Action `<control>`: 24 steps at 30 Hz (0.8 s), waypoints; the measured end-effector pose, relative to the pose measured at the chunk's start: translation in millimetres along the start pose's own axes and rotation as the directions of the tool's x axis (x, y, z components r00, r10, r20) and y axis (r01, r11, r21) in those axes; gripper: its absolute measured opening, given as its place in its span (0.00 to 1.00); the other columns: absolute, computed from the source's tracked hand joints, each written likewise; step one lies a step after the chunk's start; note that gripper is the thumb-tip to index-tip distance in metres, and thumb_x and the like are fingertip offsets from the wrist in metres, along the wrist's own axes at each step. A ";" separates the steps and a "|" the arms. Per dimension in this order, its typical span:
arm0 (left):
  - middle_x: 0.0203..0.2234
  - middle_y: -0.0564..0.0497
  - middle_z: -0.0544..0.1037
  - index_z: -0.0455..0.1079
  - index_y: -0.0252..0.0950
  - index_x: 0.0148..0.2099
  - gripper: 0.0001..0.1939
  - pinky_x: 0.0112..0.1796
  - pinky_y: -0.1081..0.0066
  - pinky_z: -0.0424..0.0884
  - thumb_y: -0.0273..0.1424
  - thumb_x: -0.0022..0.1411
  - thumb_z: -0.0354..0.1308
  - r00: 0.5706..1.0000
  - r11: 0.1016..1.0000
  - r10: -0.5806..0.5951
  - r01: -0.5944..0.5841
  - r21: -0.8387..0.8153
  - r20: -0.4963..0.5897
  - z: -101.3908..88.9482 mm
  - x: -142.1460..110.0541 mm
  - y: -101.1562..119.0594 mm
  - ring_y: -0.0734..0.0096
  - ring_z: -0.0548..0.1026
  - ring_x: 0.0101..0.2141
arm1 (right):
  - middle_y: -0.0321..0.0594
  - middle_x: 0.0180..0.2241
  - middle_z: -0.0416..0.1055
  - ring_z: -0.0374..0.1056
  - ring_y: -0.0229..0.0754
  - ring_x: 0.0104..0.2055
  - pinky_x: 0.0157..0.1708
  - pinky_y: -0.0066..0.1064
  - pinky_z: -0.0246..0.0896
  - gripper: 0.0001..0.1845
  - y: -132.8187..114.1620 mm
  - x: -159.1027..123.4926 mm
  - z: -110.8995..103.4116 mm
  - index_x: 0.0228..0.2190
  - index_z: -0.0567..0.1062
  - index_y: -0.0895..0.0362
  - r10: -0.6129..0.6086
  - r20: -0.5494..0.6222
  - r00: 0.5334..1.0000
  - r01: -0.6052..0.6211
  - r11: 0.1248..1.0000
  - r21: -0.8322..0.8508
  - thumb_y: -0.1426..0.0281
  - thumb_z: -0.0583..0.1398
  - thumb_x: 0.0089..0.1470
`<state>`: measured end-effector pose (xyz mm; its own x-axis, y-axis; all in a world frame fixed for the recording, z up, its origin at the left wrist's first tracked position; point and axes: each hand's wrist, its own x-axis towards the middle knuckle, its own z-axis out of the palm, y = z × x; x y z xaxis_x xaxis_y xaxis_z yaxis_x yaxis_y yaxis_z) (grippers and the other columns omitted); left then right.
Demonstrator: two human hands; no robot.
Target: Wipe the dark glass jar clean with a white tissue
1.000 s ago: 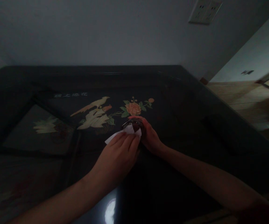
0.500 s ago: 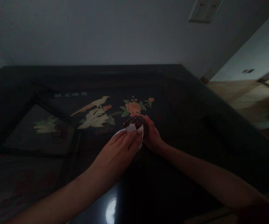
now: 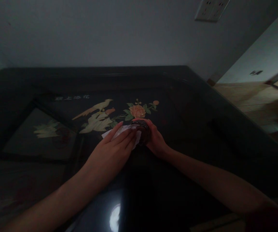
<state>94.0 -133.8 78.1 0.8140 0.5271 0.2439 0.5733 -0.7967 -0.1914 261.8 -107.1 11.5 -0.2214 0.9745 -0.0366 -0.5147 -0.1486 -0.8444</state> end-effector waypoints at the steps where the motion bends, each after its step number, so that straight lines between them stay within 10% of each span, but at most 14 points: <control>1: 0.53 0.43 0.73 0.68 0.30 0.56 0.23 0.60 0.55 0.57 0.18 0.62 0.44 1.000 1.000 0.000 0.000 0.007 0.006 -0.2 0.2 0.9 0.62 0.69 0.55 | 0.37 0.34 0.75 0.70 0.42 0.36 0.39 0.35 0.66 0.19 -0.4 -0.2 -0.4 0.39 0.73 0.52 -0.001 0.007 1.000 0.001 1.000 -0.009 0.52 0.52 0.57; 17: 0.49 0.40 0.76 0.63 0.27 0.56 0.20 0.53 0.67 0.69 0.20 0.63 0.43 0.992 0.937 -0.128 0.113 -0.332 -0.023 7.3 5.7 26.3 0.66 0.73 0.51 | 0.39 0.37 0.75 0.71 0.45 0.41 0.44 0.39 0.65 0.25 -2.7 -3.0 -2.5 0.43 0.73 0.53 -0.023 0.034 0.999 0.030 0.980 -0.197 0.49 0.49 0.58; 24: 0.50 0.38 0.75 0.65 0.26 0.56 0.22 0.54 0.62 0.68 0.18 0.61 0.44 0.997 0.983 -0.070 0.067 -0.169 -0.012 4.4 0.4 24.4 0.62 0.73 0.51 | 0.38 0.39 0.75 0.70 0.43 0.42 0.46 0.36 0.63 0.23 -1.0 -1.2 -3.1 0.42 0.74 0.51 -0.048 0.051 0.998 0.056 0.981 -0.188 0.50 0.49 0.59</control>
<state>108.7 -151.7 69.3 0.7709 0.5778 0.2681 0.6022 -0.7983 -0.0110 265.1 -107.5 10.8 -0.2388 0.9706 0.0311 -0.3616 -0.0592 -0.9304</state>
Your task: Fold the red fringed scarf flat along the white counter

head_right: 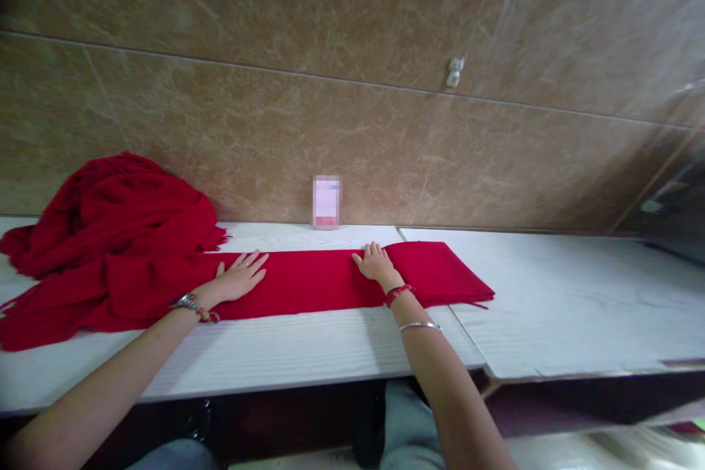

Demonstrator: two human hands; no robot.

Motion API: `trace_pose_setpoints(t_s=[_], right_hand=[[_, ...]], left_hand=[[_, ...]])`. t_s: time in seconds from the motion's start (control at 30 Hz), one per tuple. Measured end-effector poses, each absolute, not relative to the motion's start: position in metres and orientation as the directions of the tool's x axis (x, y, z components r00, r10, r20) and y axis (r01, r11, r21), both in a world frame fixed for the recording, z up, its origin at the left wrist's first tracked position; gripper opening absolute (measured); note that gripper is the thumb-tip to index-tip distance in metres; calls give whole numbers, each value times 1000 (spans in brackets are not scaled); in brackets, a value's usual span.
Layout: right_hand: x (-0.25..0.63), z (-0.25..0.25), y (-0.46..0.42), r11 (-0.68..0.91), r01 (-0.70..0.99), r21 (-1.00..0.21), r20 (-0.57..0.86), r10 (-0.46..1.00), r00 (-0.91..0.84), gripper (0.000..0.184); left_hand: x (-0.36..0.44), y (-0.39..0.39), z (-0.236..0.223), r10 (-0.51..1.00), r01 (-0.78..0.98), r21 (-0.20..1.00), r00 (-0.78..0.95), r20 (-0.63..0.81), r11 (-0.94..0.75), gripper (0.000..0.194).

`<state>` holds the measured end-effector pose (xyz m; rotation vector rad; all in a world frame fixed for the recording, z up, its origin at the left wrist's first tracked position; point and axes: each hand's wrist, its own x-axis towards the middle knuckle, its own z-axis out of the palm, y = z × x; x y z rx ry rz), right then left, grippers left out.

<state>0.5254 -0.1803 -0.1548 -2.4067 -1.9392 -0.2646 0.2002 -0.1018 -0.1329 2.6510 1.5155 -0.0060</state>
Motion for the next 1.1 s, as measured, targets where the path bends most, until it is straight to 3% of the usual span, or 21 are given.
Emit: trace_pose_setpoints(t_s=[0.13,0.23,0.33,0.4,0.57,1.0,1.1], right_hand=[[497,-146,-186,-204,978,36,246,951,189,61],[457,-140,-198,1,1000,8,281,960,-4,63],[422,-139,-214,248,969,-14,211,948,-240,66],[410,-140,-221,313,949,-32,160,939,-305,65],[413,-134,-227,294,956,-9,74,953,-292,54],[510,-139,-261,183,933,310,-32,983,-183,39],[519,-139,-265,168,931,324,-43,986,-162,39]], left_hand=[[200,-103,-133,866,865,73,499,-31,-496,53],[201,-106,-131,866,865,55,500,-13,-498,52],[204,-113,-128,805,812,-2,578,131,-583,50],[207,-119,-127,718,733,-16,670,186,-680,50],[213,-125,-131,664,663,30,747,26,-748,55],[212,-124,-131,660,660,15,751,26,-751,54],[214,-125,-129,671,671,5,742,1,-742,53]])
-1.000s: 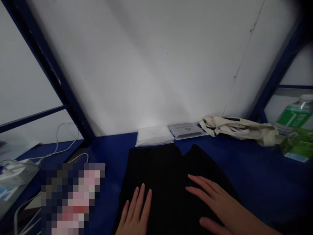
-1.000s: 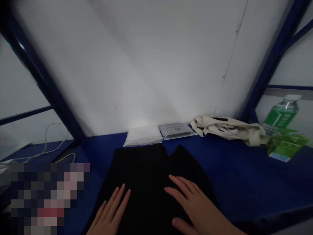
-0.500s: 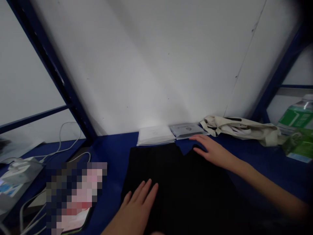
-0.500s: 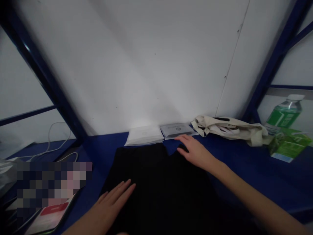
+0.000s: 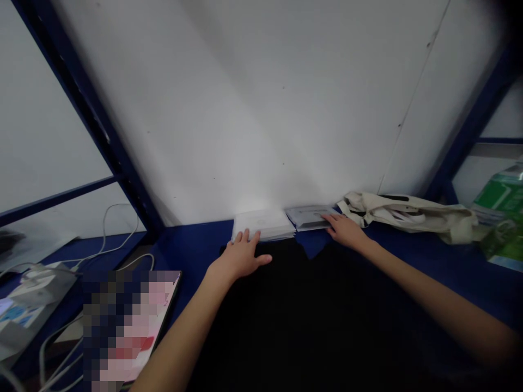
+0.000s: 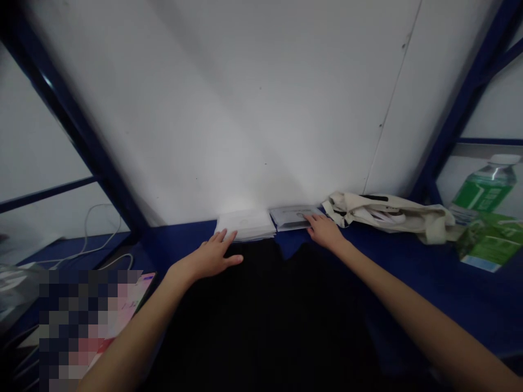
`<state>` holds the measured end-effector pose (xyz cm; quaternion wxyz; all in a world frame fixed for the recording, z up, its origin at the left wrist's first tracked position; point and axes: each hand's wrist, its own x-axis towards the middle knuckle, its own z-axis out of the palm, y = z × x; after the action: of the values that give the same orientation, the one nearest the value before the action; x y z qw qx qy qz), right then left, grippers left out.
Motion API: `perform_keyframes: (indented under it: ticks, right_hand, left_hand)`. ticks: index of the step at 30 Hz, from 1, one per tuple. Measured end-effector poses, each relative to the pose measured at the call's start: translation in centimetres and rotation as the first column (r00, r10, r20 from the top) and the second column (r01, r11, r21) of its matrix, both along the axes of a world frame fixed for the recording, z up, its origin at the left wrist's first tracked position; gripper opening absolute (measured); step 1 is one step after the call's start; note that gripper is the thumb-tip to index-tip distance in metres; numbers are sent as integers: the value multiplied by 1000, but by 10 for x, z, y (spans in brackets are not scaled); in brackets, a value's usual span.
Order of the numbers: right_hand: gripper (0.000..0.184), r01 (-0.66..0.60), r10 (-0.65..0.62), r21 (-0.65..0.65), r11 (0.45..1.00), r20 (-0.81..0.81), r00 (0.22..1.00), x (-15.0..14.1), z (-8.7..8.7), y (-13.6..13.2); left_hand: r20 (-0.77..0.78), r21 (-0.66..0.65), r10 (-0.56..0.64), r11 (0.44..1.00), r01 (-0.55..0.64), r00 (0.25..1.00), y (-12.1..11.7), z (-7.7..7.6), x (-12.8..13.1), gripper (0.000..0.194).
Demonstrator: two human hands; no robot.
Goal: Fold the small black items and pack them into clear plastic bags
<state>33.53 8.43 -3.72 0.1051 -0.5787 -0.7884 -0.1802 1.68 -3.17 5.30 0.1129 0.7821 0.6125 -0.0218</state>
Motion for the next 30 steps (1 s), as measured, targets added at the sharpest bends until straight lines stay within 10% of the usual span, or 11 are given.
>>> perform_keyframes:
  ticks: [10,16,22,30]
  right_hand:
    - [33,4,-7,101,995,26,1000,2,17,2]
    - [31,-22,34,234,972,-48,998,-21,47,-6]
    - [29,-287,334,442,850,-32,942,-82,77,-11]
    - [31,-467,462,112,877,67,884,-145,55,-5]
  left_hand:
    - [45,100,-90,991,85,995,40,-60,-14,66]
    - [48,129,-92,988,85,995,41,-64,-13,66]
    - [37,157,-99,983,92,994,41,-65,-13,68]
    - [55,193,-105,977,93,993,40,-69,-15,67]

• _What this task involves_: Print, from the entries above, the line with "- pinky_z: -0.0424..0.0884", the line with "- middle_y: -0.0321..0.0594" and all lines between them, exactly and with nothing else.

• _Result_:
  - pinky_z: -0.0424..0.0884
  - thumb_y: -0.0273..0.1424
  - thumb_x: -0.0022..0.1411
  - thumb_z: -0.0354..0.1308
  - r00: 0.5706..1.0000
  - r11: 0.1016..1.0000
  - r10: -0.5806..0.5951
  - r01: -0.5944..0.5841
  - r21: -0.8387..0.8153
  - r20: -0.4963..0.5897
  - z: -101.3908..88.9482 mm
  - x: -142.1460..110.0541 mm
  - y: -101.1562..119.0594 mm
  - ring_y: -0.0734..0.0096
  - ring_z: -0.0548..0.1026
  - ring_x: 0.0101..0.2141
arm1 (right):
  - middle_y: -0.0321..0.0594

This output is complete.